As Luther will confirm, there's healing in the telling. His whole life people have called him funny, but he was compelled to try comedy only after his father fell ill.

"My dad was dying of cancer,'' he said. "When he died, I had all this pain in me, and I just went and did an open mike.''

He says he touched a chord in the audience and received instant positive feedback, which kept him going back to the clubs. ''I guess I got lucky that one time, and then I stuck with it."

And though he still works part-time at Capone's Bottle Shop in East Norriton, it's the chance to perform at clubs in Montgomery County or Philadelphia that keeps him striving.

Self-deprecation and a deadpan manner are his stock-in-trade. Nothing is off limits, neither mental disorder nor parents' deaths nor the sexual romp with a hookup in a cemetery during which time nine cop cars descended. He jokes on stage that he has a lot in common with Bradley Cooper's character in the movie, "Silver Linings Playbook'' — minus the good looks, the cool dad and the hot chick.

Among his biggest rushes working in comedy has been appearing with Artie Lange at the Ardmore Music Hall; his lowest point was having the audience turn against him and start throwing things during a show in Florida. The manager told him, "You just got to go; you're scaring people.''

Comedy attracts an inordinate number of individuals suffering from depression and bipolarity, according to a study published in the British Journal of Psychiatry. In a study of 523 American, British and Australian comics, they scored ''significantly higher than the general population'' for mental illness and manic thinking. And some big names in the field — Robin Williams, Russell Brand, Stephen Fry, Chuck Nice — have suffered from bipolar disorder. The connection is even documented in the movie "Misery Loves Company,'' in which 60 comedians appear talking about their battles with depression.

Luther will attest to this: "A lot of comics that are really good are totally mentally insane. They're so much fun to hang out with."

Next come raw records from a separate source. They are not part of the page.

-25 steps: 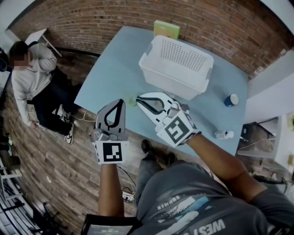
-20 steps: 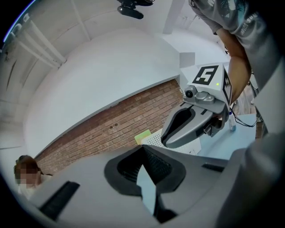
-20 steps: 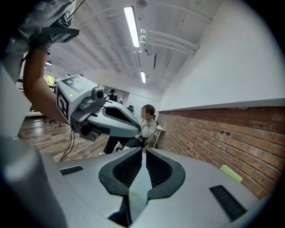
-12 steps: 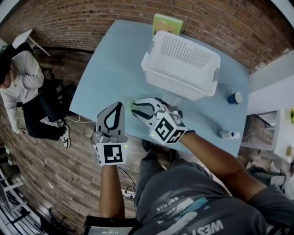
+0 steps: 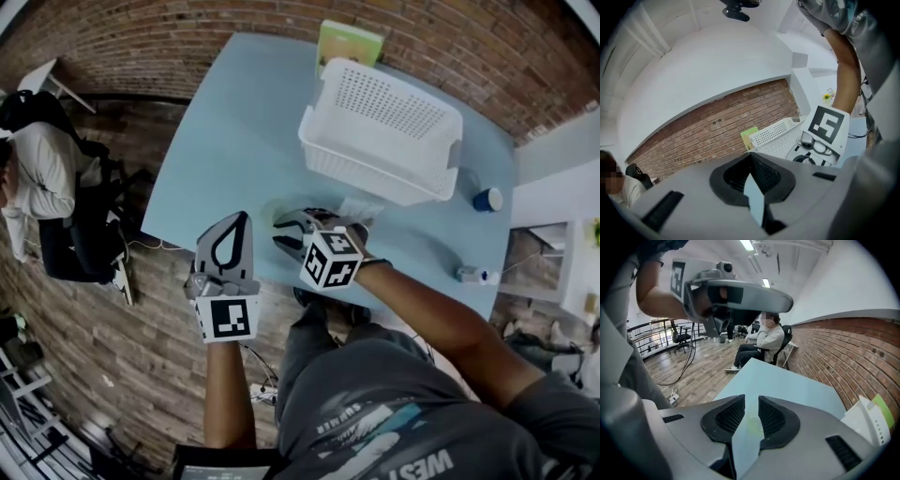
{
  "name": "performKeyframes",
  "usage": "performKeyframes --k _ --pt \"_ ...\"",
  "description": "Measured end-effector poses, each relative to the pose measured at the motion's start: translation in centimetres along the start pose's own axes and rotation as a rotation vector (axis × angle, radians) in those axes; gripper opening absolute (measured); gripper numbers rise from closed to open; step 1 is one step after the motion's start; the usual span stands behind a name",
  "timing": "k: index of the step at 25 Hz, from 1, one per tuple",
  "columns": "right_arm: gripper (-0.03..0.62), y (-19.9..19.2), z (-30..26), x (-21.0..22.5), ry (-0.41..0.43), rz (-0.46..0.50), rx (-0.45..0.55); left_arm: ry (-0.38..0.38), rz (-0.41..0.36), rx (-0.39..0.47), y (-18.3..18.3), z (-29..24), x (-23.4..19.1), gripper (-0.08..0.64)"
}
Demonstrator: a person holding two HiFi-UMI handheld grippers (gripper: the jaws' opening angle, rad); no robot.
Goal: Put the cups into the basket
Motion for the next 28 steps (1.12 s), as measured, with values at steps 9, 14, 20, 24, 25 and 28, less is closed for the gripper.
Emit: performKeyframes --k 9,14,20,24,25,28 --pt "0.079 -3.7 -2.9 -0.7 0.091 0.177 -0.24 -0.014 0.023 0.009 -1.4 -0.6 -1.1 0.009" --pt "0.078 -4.4 -3.7 -0.9 0.154 0.23 -0.306 -0.035 0.03 0.011 -1.7 -1.3 -1.1 0.009" --pt "0.032 -5.2 -3.9 -0.9 0.189 0.219 -0.355 -0.051 0.035 0.028 -1.6 -2.2 -1.3 0.009" --pt "0.03 -3.9 -2.9 0.0 0.155 0.207 -0.333 -0.06 0.035 0.054 -1.2 -2.8 -1.4 0.009" --pt "0.031 -3.4 -2.5 0.4 0.142 0.206 -0.326 -0.061 0.035 0.06 -1.1 -2.9 -1.4 0.009" --pt "0.031 -1.7 -0.9 1.7 0.101 0.203 -0.308 -0.064 0.033 0.073 -0.6 -3.4 -1.3 0.009"
Point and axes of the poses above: the fingertips, and each gripper's own axes: z backward along the fingers, x to its right, y out of its top, the point moved 1 cm from there along z, backward along the fingers, and after that the axes turned 10 degrees about x, right-handed, at the moved point
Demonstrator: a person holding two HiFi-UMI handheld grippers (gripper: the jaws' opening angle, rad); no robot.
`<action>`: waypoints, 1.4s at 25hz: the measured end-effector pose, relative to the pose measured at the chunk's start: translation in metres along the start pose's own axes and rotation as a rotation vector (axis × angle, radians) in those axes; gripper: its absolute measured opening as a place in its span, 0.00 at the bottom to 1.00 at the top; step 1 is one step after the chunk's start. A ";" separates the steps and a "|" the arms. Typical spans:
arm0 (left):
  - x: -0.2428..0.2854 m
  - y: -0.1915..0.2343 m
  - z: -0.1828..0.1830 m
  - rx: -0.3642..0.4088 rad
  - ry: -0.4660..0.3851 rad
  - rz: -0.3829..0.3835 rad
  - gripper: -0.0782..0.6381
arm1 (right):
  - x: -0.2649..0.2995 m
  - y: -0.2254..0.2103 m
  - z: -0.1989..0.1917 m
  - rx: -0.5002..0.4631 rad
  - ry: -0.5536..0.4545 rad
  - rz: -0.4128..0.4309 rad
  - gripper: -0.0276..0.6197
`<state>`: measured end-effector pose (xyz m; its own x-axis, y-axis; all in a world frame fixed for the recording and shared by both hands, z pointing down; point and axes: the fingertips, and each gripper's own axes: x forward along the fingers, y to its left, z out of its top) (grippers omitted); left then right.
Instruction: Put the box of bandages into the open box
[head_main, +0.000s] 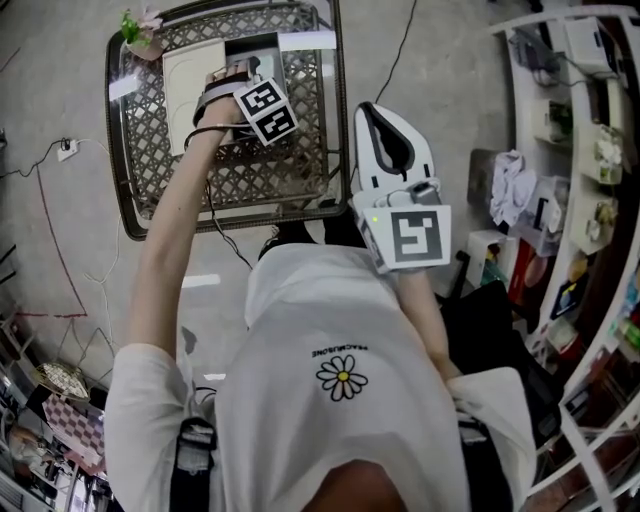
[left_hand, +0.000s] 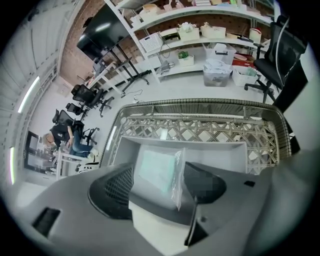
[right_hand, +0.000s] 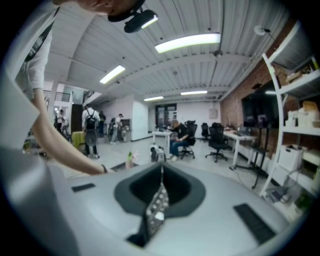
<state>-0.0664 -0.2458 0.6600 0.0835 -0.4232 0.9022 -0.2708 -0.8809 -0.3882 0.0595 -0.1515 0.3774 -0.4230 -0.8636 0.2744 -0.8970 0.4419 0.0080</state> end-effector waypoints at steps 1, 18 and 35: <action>-0.005 -0.001 0.001 -0.006 -0.003 0.004 0.56 | -0.001 0.003 0.003 0.000 -0.009 0.007 0.09; -0.140 0.082 0.032 -0.279 -0.178 0.192 0.55 | 0.008 0.035 0.062 -0.054 -0.151 0.110 0.09; -0.392 0.154 0.058 -0.681 -0.779 0.570 0.14 | -0.001 0.061 0.112 -0.095 -0.314 0.147 0.09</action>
<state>-0.0853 -0.2275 0.2356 0.2835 -0.9416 0.1816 -0.8940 -0.3280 -0.3052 -0.0088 -0.1511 0.2699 -0.5782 -0.8154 -0.0291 -0.8143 0.5744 0.0834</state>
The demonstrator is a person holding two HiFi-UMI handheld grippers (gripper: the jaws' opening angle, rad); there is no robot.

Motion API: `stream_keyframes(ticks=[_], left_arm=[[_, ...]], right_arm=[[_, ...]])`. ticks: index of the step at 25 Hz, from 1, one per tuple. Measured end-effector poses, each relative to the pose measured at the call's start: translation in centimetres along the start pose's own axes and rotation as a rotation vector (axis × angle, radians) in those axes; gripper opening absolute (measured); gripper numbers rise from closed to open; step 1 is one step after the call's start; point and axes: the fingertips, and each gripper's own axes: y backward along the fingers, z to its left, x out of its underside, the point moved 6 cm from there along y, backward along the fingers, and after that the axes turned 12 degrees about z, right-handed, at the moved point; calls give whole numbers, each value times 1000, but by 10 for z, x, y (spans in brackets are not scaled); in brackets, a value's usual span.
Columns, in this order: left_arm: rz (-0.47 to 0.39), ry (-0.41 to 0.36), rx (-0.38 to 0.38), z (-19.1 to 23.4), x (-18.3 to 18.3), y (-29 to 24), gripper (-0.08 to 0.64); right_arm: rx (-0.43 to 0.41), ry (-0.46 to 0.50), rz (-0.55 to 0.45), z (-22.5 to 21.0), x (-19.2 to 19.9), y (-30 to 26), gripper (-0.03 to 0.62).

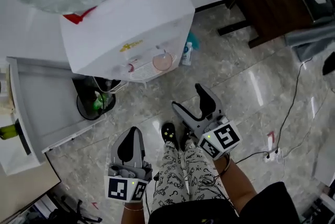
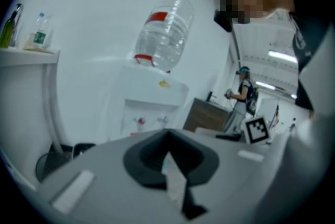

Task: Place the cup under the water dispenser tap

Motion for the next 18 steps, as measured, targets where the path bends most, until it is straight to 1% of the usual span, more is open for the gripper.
stream_keyframes(ticks=[1, 3, 5, 6, 8, 11, 13, 14, 18], left_arm=[[-5, -18, 9, -7, -11, 8, -5], [-25, -69, 32, -21, -35, 21, -5], [-54, -128, 51, -36, -64, 32, -5], [-61, -151, 59, -45, -78, 42, -5], [-65, -183, 74, -63, -103, 68, -5], [-75, -223, 90, -85, -138, 93, -5], [-113, -240, 89, -94, -152, 99, -5], [-137, -239, 88, -99, -153, 104, -5], [-166, -212, 96, -110, -143, 122, -5]], right_arm=[[-13, -17, -35, 9, -18, 17, 342], [-32, -16, -109, 21, -58, 48, 29], [-77, 37, -142, 33, -104, 71, 20], [-85, 64, -136, 40, -123, 85, 15], [-60, 112, -93, 58, -150, 115, 15], [-31, 163, -32, 77, -175, 143, 14], [-30, 181, -16, 84, -182, 155, 15], [-26, 186, -8, 88, -179, 163, 14], [-16, 167, 33, 101, -159, 195, 15]])
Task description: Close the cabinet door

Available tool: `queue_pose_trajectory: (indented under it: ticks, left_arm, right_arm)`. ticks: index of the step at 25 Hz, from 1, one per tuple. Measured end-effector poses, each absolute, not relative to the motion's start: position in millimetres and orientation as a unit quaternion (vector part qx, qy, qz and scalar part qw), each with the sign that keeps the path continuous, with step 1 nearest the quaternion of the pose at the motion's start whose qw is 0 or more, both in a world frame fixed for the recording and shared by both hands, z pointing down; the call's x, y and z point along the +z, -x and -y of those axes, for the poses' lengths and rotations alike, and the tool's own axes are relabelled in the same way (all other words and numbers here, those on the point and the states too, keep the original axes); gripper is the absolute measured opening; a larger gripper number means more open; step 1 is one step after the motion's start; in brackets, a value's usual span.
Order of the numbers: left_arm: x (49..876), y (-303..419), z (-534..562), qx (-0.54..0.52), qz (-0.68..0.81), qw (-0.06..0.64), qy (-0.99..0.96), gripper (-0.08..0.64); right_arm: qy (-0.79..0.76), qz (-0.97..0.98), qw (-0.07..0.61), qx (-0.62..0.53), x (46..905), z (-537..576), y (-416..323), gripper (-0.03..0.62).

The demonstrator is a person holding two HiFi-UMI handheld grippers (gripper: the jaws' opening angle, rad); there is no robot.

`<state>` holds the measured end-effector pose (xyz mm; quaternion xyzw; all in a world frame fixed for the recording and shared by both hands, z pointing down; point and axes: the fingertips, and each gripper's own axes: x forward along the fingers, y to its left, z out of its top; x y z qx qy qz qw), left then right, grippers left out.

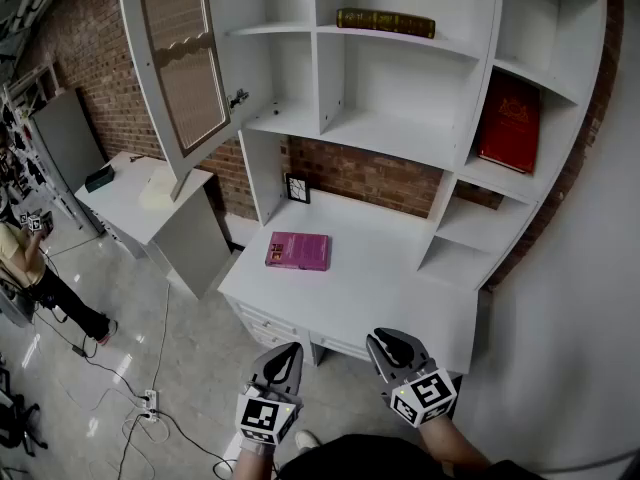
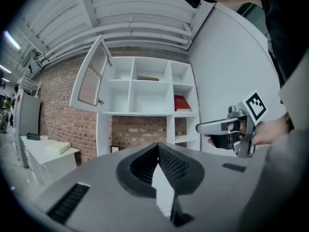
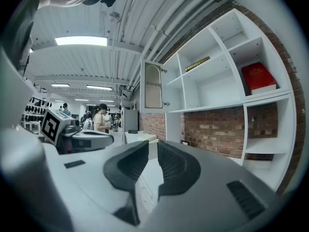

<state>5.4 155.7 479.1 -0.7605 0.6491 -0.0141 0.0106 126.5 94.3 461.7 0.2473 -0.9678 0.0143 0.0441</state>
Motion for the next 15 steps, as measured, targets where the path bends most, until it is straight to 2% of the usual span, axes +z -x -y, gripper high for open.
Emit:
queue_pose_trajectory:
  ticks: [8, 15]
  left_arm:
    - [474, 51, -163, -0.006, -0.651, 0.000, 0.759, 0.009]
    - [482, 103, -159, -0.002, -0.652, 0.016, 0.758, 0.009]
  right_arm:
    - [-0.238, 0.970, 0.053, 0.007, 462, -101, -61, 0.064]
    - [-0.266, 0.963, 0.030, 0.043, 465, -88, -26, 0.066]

For his particular strain of madness, Luther takes the antipsychotic Zyprexa which causes short-term memory lapses and weight gain. Luther admits the drug makes him feel like a zombie a lot of the time, and he'll skip it when he's scheduled to perform. But he also says without the medicine he wouldn't be alive and that he'd rather be a zombie than a ''maniac.''

"You can't function if you're not on meds,'' he said. "You get so manic-ky … It's like you drank a hundred cups of coffee; you're out of your mind.''

Just like Pete Holmes in "Crashing,'' Luther has benefited from support from a group of "debaucherous … degenerates that we call comedians in New York."

One of these "insane'' characters is "The Reverend" Bob Levy of Howard Stern Show fame. Levy was ultimately banished from Howard's show after he posted a live rant online about the notorious radio shock jock; the FBI showed up at his door. ("I might have threatened him,'' Levy said in mock innocence.)

Luther and Levy are close friends, and Levy shares tips on writing, delivery and audience control. He excels in the crude brand of comedy called 'insult,'' and he exercises his craft when talking about Luther. "He's the kind of guy who will call you and tell you the same thing every half hour and not realize that he called you.”

But Levy also says of Luther, "He's a unique character … I've never met anyone like him. He's a growing comic who should get busier … and he's such a good guy.''

Luther is grateful for support from other comics, in particular Levy, whom he calls a "great guy.'' And he's also thankful that at his lowest point, when the window of his high-rise apartment beckoned, his therapist encouragingly asked him, ''Why don't you go do what you want to do in life?''

It wasn't long afterward that Luther walked out of his job in the middle of the day. He is thankful for the therapist's advice. "You had to run around and get rates,'' the former PNC accountant said of his last corporate gig. "It was such just a stressful job, and you sat in your chair and got fatter and fatter … I feel like I've been on vacation for the last 10 years. I do battle with a terrible illness, but I don't let it bring me down.''

A comedy benefit for Bob Levy, who was injured last year in an accident caused by a drunk driver, will be held April 17 at the Stress Factory in New Brunswick, N.J.